• Task
Starting at the top of the listing below, copy each line exactly, stopping after the line that contains "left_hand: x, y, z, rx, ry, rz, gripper".
[[ Available data open ]]
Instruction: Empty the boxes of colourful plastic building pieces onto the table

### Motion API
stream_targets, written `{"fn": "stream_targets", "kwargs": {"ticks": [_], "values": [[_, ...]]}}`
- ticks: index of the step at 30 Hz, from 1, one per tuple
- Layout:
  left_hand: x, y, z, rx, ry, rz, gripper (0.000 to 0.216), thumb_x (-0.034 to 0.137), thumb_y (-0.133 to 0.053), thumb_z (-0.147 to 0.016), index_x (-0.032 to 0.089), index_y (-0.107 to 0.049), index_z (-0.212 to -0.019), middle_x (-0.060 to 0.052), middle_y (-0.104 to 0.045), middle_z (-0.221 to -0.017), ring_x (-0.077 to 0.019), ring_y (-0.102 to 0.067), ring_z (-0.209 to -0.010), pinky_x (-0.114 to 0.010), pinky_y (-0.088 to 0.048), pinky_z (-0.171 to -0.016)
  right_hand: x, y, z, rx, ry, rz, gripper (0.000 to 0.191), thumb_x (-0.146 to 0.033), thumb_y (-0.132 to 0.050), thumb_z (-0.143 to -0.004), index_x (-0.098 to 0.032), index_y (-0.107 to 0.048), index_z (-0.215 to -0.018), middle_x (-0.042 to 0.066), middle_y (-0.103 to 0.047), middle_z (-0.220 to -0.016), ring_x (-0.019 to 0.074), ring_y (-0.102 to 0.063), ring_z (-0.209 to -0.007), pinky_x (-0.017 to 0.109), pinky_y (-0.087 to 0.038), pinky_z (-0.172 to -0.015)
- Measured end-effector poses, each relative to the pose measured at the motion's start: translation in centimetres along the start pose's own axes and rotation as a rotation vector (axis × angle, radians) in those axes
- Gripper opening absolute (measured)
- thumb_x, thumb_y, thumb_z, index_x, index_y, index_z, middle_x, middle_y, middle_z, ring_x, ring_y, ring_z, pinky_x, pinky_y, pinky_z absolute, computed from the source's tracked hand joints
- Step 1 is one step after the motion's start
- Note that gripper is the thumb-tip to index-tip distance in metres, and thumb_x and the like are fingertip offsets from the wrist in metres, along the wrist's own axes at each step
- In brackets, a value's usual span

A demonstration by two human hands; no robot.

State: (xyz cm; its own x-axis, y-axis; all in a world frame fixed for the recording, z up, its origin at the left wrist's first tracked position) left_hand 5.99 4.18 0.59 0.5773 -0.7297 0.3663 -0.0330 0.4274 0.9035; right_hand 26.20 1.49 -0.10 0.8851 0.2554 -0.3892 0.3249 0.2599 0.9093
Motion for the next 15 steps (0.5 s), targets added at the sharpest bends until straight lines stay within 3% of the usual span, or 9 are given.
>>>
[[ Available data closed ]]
• Solved problem
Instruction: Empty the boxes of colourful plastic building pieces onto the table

### Motion API
stream_targets, written `{"fn": "stream_targets", "kwargs": {"ticks": [_], "values": [[_, ...]]}}`
- ticks: index of the step at 30 Hz, from 1, one per tuple
- Layout:
  left_hand: x, y, z, rx, ry, rz, gripper (0.000 to 0.216), thumb_x (-0.034 to 0.137), thumb_y (-0.133 to 0.053), thumb_z (-0.147 to 0.016), index_x (-0.032 to 0.089), index_y (-0.107 to 0.049), index_z (-0.212 to -0.019), middle_x (-0.060 to 0.052), middle_y (-0.104 to 0.045), middle_z (-0.221 to -0.017), ring_x (-0.077 to 0.019), ring_y (-0.102 to 0.067), ring_z (-0.209 to -0.010), pinky_x (-0.114 to 0.010), pinky_y (-0.088 to 0.048), pinky_z (-0.171 to -0.016)

This completes the output for the exercise.